2. The precision cover (1) according to claim 1, wherein during a total angular shift of the pivoting opening lever (3), the seal (2) is moved in a first step by the low value (a) to provide a small opening, then, in a second step, by the higher value (b).

3. The precision cover (1) according to claim 1,

wherein the pivoting opening lever (3) has two pivots (6, 7) that are separated from one another to create two lever arms (9, 10) of different lengths,

wherein a first of the lever arms (9) is short to cause a short movement of the sliding seal (2), and

wherein the second of the lever arms (10) is long to cause a long movement of the seal (2).

4. The precision cover (1) according to claim 3, wherein the pivoting opening lever (3) includes a cam (13) between the two pivots (6, 7) configured to operate with a stationary cam groove (14) provided on the precision cover so as to obtain, during a movement of the pivoting opening lever (3), a smooth transition between the two modes of operation.

5. The precision cover (1) according to claim 4, wherein a rack-type set of teeth is provided on the face of the cam (13) of the pivoting opening lever (3) and the stationary cam groove (14) of the cover is configured to prevent any sliding of one part relative to another during the movement of the pivoting opening lever (3)

6. A precision cover (1) for closing a container of liquid or particulate product, comprising:

a top portion forming a spout (5);

a sliding seal (2) configured slide against the spout (5) of the top portion to reversibly seal the spout (5);

a spring (4) connected to the sliding seal (2); and

a pivoting opening lever (3) connected to the sliding seal (2) via the spring (4) for actuating the sliding seal (2) on the spout (5),

wherein, in a first operational mode of the pivoting opening lever (3), a first angular shift (α) of the pivoting opening lever (3) causes the sliding seal (2) to slide from a closed position on the spout (5) by a first distance having a low value (a) relative to an opening of the spout (5), and

wherein, in a second operational mode of the pivoting opening lever (3), a second angular shift (α) of the pivoting opening lever (3), equal in magnitude to the first angular shift (α), causes the sliding seal (2) to slide from the closed position on the spout (5) by a second distance having a higher value (b) relative to the opening of the spout (5), said higher value (b) being greater than said lower value (a).

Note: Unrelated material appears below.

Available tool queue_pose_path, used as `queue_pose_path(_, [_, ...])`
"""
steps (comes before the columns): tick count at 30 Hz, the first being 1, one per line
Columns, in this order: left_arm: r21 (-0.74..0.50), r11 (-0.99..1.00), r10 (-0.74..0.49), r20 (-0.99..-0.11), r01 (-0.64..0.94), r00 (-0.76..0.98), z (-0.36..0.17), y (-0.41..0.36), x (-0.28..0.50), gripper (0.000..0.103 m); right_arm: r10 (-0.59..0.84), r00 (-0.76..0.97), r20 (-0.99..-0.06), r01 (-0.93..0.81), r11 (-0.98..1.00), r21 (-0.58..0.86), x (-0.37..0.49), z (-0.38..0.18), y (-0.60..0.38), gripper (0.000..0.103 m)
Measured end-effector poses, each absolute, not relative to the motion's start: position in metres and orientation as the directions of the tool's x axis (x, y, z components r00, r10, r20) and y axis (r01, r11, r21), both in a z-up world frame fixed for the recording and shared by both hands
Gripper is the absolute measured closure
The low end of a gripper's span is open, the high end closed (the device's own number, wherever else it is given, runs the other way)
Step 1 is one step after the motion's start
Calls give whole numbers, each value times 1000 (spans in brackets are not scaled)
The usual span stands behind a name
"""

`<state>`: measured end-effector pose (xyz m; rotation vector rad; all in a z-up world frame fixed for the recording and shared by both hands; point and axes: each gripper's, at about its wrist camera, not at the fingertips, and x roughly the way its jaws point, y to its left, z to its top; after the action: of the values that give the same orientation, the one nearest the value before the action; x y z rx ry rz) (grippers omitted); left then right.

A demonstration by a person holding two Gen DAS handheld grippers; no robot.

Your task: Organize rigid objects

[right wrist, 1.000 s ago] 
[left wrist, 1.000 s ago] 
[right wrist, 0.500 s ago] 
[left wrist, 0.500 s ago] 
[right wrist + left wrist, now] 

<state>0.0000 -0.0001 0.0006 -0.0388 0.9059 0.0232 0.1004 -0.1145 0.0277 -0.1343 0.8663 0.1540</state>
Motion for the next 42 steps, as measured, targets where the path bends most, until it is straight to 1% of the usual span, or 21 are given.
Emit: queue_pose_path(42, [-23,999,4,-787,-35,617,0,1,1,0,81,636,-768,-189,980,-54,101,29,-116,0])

7. The precision cover (1) according to claim 6, wherein during a total angular shift of the pivoting opening lever (3), the seal (2) is displaced in a first step by the first distance to provide a first small opening, followed by a second step whereupon the seal (2) moves by the second distance.

8. The precision cover (1) according to claim 6,

wherein the pivoting opening lever (3) comprises first and second pivots (6, 7), said first and second pivots (6, 7) being spaced apart to create two lever arms (9, 10) of different lengths,

wherein the first of the lever arms (9) is shorter than the second of the lever arms (10) such that the first of the lever arms is configured to cause a short first movement of the sliding seal (2), and the second of the lever arms (10) is configured to cause a long second movement of the seal (2), the second movement of the seal (2) being longer than the first movement of the sliding seal (2).

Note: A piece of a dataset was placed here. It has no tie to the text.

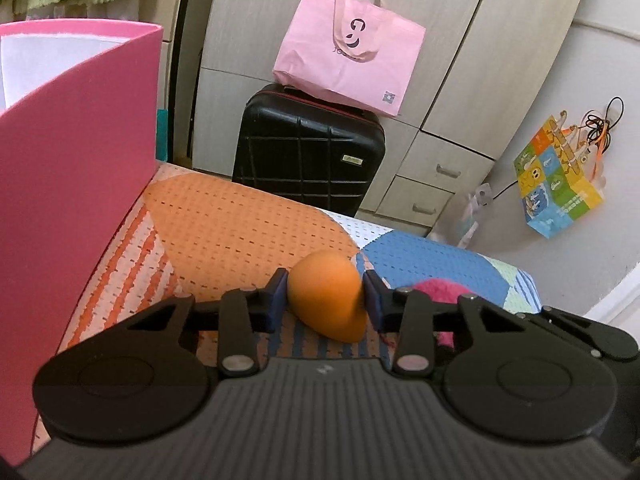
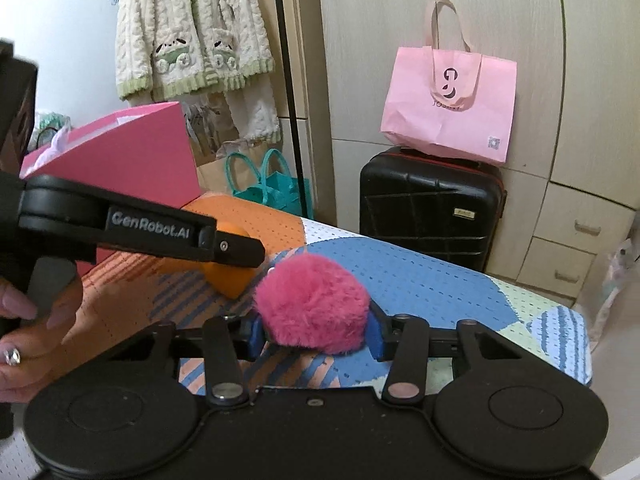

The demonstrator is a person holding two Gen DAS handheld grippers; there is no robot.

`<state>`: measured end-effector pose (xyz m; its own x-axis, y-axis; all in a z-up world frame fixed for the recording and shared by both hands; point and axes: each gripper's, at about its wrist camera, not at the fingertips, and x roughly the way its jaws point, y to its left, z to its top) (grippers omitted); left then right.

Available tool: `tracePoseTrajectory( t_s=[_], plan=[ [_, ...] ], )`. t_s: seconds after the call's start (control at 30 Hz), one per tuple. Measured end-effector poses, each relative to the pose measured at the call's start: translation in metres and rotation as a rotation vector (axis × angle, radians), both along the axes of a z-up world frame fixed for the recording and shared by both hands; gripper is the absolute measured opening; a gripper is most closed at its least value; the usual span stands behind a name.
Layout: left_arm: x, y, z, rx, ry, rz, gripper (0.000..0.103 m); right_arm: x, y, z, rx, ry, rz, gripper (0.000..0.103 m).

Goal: Organize soft objects
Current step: 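Close the left tool on the orange sponge while the right tool grasps the pink pom-pom, then lift the sponge and pom-pom with both tools and carry them over the box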

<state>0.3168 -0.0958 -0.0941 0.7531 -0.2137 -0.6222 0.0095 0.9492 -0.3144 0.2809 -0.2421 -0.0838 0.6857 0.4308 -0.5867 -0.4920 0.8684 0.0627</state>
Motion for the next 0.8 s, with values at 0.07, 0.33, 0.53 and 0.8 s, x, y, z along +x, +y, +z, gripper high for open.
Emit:
tracePoseTrajectory(
  t_s=[0.07,0.33,0.53,0.8],
  plan=[
    [-0.002,0.0,0.002,-0.002,0.001,-0.009,0.038,-0.006,0.001,0.002,-0.016,-0.01,-0.004,0.052],
    [-0.024,0.005,0.011,-0.04,-0.019,-0.036,0.038,-0.03,-0.012,0.01,0.01,0.004,-0.088,0.052],
    [-0.041,0.01,0.014,-0.051,-0.018,-0.057,0.038,-0.051,-0.026,0.014,0.08,0.018,-0.144,0.052],
    [-0.065,0.015,0.02,-0.015,-0.021,-0.078,0.038,-0.081,-0.028,0.011,0.118,0.035,-0.213,0.052]
  ],
)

9. The precision cover (1) according to claim 8, further comprising:

a stationary cam groove (14); and

a cam (13) on the pivoting opening lever and positioned between the two pivots (6, 7) of the pivoting opening lever (3),

wherein the cam (13) is configured to operate with the stationary cam groove (14) so as to obtain, during a movement of the pivoting opening lever (3), a smooth transition between the first and second modes of operation.

10. The precision cover (1) according to claim 9,

wherein the cam (13) of the pivoting opening lever (3) comprises a face and a rack-type set of teeth on said face, and

wherein the stationary cam groove (14) operates with the rack-type set of teeth to prevent any sliding of one part relative to another during the movement of the pivoting opening lever (3).